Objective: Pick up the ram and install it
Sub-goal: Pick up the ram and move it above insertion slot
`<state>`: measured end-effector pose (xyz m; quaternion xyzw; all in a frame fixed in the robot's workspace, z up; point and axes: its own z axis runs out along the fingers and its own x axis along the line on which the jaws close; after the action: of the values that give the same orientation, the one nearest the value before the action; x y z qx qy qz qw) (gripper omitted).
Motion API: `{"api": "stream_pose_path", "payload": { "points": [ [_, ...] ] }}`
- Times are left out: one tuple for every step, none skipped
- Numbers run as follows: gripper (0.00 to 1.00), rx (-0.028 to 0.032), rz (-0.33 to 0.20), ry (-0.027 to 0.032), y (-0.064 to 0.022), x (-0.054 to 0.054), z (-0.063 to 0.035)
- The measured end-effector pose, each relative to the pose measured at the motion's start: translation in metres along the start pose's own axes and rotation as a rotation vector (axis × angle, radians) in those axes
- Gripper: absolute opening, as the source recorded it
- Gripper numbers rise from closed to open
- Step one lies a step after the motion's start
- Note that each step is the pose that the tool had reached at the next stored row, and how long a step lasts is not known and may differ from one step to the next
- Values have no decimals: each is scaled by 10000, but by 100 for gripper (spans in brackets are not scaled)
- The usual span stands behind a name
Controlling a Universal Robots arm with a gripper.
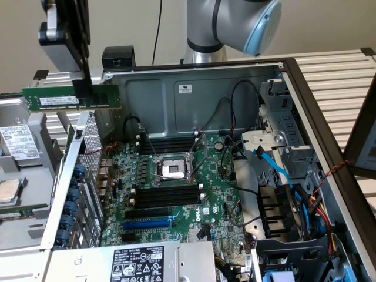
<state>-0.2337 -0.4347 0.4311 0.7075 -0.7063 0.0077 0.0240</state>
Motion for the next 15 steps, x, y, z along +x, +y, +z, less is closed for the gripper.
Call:
{"api": "stream_pose_path", "payload": {
  "points": [
    [14,0,1,0,-45,0,-1],
    [14,-1,0,0,-90,0,-2],
    [14,-1,0,0,-133,0,-3],
    [14,-1,0,1,-180,0,-5],
    [14,-1,1,1,-226,0,-6],
    [14,-1,0,0,-269,0,-7],
    [14,0,0,0,-316,1,-7],
    [14,-1,0,0,-364,1,-9],
    [14,-1,0,0,-406,1,-9],
    [14,-1,1,1,-453,1,-11],
    [14,-1,0,0,-498,1,-12],
    [14,-2,0,1,-546,1,-13],
    [14,-1,0,0,-590,1,-14],
    [14,-2,0,1,-636,1,-15],
    [14,-2,0,0,-681,1,-16]
  ]
}}
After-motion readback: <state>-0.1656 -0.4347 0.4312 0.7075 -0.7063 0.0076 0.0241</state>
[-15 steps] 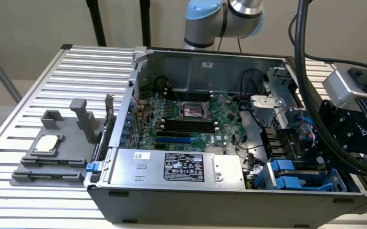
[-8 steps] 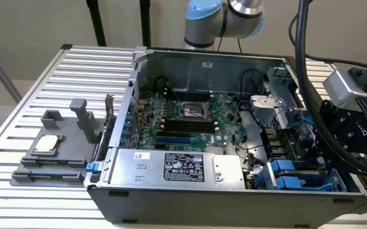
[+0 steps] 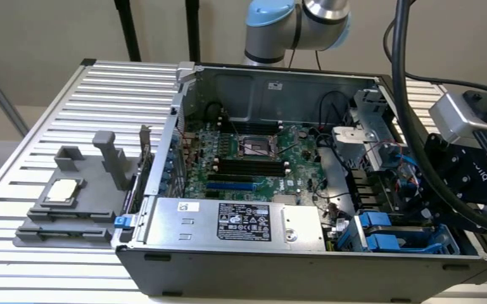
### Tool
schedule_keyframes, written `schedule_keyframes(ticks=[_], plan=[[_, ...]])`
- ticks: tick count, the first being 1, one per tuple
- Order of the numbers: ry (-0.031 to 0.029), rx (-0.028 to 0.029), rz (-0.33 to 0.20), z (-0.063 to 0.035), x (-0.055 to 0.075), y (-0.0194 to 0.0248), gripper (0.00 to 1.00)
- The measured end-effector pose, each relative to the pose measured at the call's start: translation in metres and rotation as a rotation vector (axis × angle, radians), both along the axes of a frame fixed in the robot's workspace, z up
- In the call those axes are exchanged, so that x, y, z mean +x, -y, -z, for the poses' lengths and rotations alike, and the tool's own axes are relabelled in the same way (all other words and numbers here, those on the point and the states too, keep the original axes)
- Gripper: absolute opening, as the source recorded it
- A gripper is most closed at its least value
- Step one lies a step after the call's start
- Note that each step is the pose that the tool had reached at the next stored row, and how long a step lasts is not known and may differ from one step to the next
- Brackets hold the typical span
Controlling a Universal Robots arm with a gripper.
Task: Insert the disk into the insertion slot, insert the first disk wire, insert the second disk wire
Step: 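Insert the first disk wire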
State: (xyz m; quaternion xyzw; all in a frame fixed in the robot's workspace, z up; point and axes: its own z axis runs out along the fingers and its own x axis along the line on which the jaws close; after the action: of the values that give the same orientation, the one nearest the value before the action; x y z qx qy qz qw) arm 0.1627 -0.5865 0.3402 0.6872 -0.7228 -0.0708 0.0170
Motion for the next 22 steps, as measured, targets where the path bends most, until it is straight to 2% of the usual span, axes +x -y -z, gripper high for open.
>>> schedule_keyframes(ticks=[19,22], plan=[[0.0019,0.0000,-0.005,0.0051,0.0006,-0.0001,0.16],[0.0019,-0.0018,-0.006,0.0067,0.0009,-0.0002,0.16]])
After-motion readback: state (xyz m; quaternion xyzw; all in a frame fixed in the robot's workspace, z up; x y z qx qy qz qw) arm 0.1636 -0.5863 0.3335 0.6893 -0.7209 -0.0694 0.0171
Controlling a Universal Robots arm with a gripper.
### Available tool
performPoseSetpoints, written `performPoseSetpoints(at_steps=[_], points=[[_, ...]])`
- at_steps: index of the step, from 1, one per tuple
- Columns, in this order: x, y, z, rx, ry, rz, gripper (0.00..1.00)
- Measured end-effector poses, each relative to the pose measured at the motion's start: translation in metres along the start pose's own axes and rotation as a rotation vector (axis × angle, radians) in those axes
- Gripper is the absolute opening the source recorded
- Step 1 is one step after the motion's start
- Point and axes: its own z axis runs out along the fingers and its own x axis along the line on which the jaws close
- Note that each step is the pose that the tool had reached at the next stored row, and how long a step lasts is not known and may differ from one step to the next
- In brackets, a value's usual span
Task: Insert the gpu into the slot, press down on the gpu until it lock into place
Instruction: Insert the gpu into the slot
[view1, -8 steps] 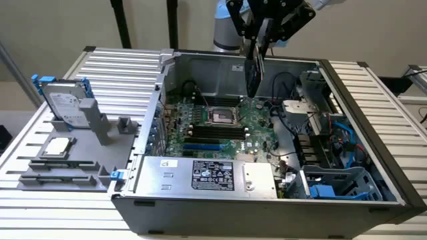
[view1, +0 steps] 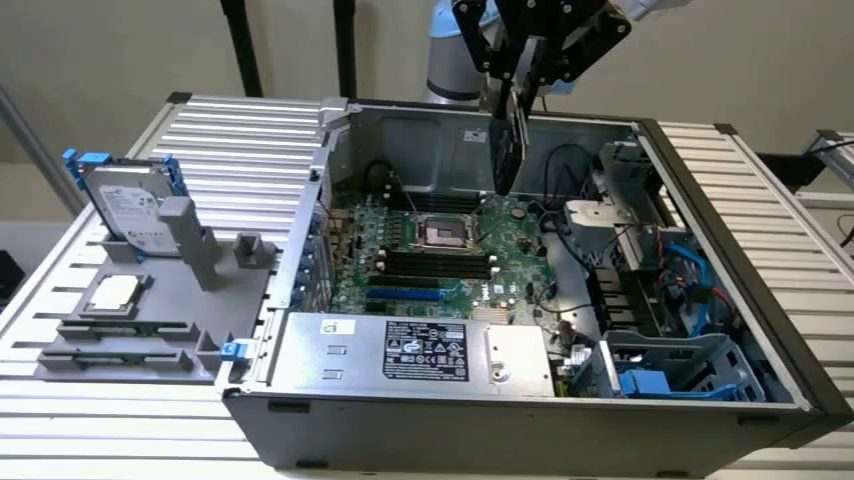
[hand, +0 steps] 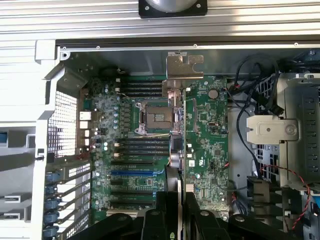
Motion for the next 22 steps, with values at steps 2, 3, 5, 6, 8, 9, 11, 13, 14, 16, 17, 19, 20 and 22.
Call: performPoseSetpoints(at_steps=[2, 3, 5, 6, 8, 9, 11, 13, 14, 16, 17, 19, 20, 22], points=[[0.0, 0.0, 0.0, 0.0, 0.0, 0.0, 0.26], [0.0, 0.0, 0.0, 0.0, 0.0, 0.0, 0.26], [0.0, 0.0, 0.0, 0.0, 0.0, 0.0, 0.26], [0.0, 0.0, 0.0, 0.0, 0.0, 0.0, 0.26], [0.0, 0.0, 0.0, 0.0, 0.0, 0.0, 0.26], [0.0, 0.0, 0.0, 0.0, 0.0, 0.0, 0.26], [0.0, 0.0, 0.0, 0.0, 0.0, 0.0, 0.26], [-0.0004, 0.0, 0.0, 0.0, 0.0002, -0.001, 0.26], [-0.0006, 0.0, 0.0, 0.0004, 0.001, -0.01, 0.26], [-0.0006, -0.0001, 0.0, 0.0017, 0.0034, -0.044, 0.26], [-0.0007, -0.0001, 0.0, 0.0025, 0.0049, -0.062, 0.26], [-0.0007, 0.0, 0.0, 0.004, 0.0075, -0.098, 0.26], [-0.0007, 0.0, 0.0, 0.0047, 0.0086, -0.116, 0.26], [-0.0007, 0.0, 0.0, 0.006, 0.0111, -0.152, 0.26]])
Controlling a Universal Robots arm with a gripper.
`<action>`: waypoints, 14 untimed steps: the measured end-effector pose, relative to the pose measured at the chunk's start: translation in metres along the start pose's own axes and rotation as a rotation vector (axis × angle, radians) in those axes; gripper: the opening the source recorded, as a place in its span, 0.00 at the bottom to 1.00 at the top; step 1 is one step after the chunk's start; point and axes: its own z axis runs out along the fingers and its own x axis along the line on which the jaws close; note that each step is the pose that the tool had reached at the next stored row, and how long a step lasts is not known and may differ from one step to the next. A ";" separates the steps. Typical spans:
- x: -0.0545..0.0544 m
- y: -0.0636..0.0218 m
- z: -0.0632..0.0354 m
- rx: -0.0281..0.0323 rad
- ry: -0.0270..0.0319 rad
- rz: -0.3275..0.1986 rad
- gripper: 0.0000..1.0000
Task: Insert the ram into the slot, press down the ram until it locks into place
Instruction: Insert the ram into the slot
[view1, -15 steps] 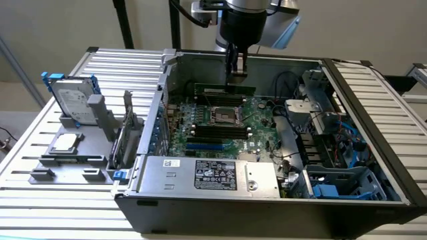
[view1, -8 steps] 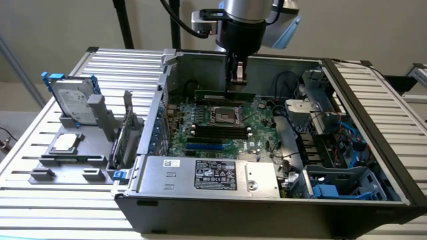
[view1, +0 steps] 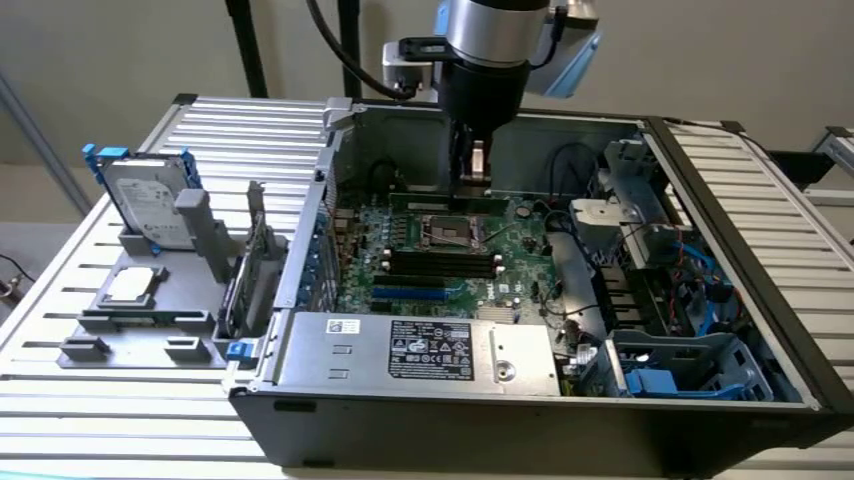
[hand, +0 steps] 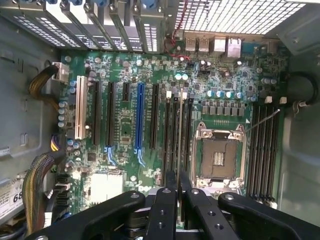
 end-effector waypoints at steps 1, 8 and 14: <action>0.000 -0.0001 0.0018 0.0000 0.0000 0.000 0.13; 0.004 -0.0005 0.0146 0.0000 -0.0001 0.000 0.13; 0.007 -0.0008 0.0254 0.0001 -0.0001 0.000 0.13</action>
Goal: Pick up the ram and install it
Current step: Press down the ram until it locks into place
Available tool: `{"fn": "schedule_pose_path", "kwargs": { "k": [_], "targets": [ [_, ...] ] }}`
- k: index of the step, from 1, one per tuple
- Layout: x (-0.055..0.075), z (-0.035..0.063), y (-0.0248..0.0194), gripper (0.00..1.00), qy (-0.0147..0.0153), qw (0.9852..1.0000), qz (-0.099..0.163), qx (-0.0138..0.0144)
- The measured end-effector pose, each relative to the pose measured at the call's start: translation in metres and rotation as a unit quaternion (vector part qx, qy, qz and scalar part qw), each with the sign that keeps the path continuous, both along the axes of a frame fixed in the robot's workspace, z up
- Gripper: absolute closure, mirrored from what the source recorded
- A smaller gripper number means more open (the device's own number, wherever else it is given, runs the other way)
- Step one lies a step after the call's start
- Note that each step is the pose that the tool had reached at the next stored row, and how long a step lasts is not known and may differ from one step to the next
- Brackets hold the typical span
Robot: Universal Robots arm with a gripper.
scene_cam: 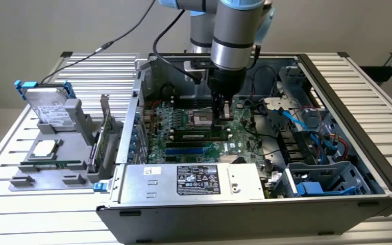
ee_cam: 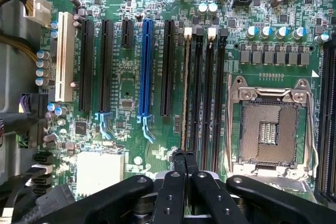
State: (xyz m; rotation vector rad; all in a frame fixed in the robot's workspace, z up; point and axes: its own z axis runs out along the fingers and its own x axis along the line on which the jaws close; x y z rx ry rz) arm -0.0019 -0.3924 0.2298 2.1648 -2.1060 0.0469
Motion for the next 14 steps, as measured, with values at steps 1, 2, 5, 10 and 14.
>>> {"fn": "schedule_pose_path", "kwargs": {
  "k": [1, 2, 5, 10, 14],
  "targets": [
    [0.0, -0.0007, 0.0, 0.9, 0.0, 1.0, 0.0, 0.0],
    [0.0, -0.0014, 0.0, 0.9, 0.0, 1.0, 0.0, -0.0001],
    [0.0, -0.0032, -0.0001, 0.9, 0.0001, 1.0, 0.0, -0.0003],
    [-0.0001, -0.0052, -0.0001, 0.9, 0.0002, 1.0, 0.0, -0.0004],
    [-0.0001, -0.0059, -0.0001, 0.9, 0.0001, 1.0, 0.0, -0.0002]
  ]
}}
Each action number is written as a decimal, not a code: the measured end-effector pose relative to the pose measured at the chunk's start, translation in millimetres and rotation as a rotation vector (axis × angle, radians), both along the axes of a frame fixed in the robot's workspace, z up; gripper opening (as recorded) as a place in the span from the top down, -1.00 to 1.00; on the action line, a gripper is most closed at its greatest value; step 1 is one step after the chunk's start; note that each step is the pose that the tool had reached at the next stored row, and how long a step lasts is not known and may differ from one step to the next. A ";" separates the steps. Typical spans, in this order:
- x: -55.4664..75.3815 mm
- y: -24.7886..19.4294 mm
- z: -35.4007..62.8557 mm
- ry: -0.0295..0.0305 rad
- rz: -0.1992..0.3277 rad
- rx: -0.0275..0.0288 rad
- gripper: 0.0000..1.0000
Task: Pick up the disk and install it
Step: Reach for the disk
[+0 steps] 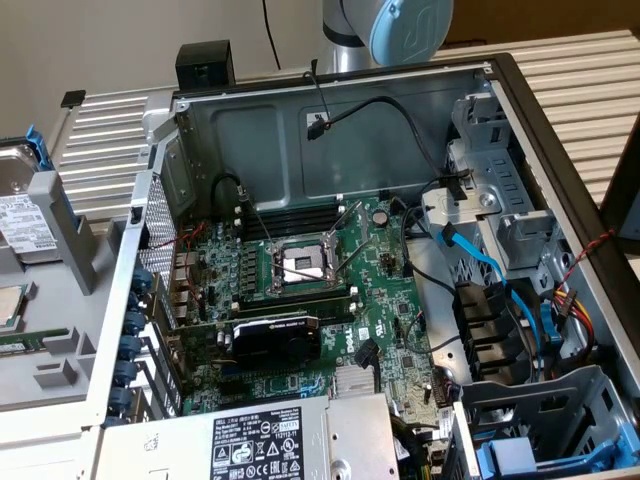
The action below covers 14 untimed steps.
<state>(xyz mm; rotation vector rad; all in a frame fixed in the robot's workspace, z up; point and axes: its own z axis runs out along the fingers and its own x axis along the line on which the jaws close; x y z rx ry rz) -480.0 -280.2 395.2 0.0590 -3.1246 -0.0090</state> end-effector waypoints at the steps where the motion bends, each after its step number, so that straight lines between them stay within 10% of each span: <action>1: -2.1 0.0 0.0 0.0005 0.003 0.0001 0.79; 14: -12.8 5.0 -0.1 0.0020 0.036 0.0000 0.79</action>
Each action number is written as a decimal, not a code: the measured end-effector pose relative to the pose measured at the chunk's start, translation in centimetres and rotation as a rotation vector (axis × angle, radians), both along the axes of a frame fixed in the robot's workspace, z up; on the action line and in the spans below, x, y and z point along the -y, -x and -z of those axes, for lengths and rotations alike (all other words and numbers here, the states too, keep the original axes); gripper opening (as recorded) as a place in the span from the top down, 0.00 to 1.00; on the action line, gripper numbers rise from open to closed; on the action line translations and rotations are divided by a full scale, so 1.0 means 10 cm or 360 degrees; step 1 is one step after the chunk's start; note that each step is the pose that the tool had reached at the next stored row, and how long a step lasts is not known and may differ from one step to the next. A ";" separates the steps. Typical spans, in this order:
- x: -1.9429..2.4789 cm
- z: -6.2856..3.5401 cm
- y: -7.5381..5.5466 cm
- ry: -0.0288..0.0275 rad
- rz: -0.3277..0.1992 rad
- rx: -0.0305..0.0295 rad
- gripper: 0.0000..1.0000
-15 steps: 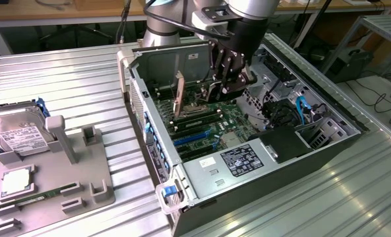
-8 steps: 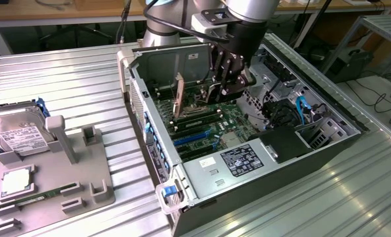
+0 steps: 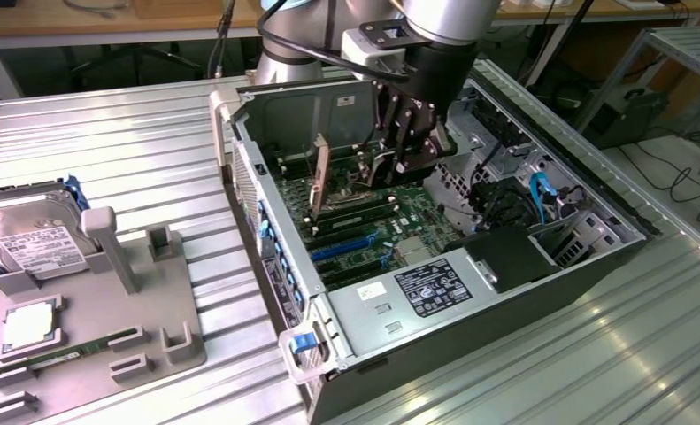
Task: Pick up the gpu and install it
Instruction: 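Insert the gpu into the slot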
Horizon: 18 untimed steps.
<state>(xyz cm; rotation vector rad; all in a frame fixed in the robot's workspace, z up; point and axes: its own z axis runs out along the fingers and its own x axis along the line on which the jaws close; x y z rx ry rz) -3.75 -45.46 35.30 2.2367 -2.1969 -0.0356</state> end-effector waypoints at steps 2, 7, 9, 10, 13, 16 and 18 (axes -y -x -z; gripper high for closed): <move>0.000 0.011 0.00 0.00000 0.0000 0.00000 0.73; 0.000 0.055 0.00 0.00000 0.0000 0.00000 0.73; 0.000 0.065 0.00 0.00000 0.0000 0.00000 0.73; 0.000 0.069 0.00 0.00001 0.0000 0.00000 0.73; 0.000 0.081 0.00 0.00001 0.0000 -0.00001 0.73; 0.000 0.112 0.00 -0.00001 0.0000 -0.00013 0.73; 0.000 0.128 0.00 0.00000 0.0000 -0.00034 0.73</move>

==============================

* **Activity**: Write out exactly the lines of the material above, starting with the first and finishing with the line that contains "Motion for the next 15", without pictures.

* **Your solution**:
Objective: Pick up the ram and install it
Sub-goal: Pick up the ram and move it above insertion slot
`<state>`: measured end-effector pose (xyz m; quaternion xyzw; all in a frame fixed in the robot's workspace, z up; point and axes: its own z axis runs out along the fingers and its own x axis along the line on which the jaws close; after the action: of the values that give the same orientation, the one nearest the value before the action; x y z qx qy qz qw) (gripper omitted).
Motion API: `{"api": "stream_pose_path", "payload": { "points": [ [_, ...] ] }}`
- Times are left out: one tuple for every step, none skipped
- Numbers run as follows: gripper (0.00 to 1.00), rx (-0.028 to 0.032), rz (-0.33 to 0.20), ry (-0.027 to 0.032), y (-0.064 to 0.022), x (-0.054 to 0.054), z (-0.063 to 0.035)
- The measured end-effector pose, each relative to the pose measured at the motion's start: translation in metres along the start pose's own axes and rotation as a rotation vector (axis × angle, radians) in those axes
- Gripper: absolute opening, as the source recorded it
- Gripper numbers rise from closed to open
- Step one lies a step after the motion's start
- Note that each step is the pose that the tool had reached at the next stored row, and how long a step lasts is not known and may differ from one step to the next
- Values have no decimals: each is scaled by 10000, but by 100 for gripper (spans in brackets are not scaled)
- The usual span stands behind a name
Controlling a Universal Robots arm with a gripper.
<state>-0.2337 -0.4347 0.4311 0.7075 -0.7063 0.0077 0.0240</state>
Motion for the next 15 steps, x, y, z along +x, +y, +z, less is closed for the gripper.

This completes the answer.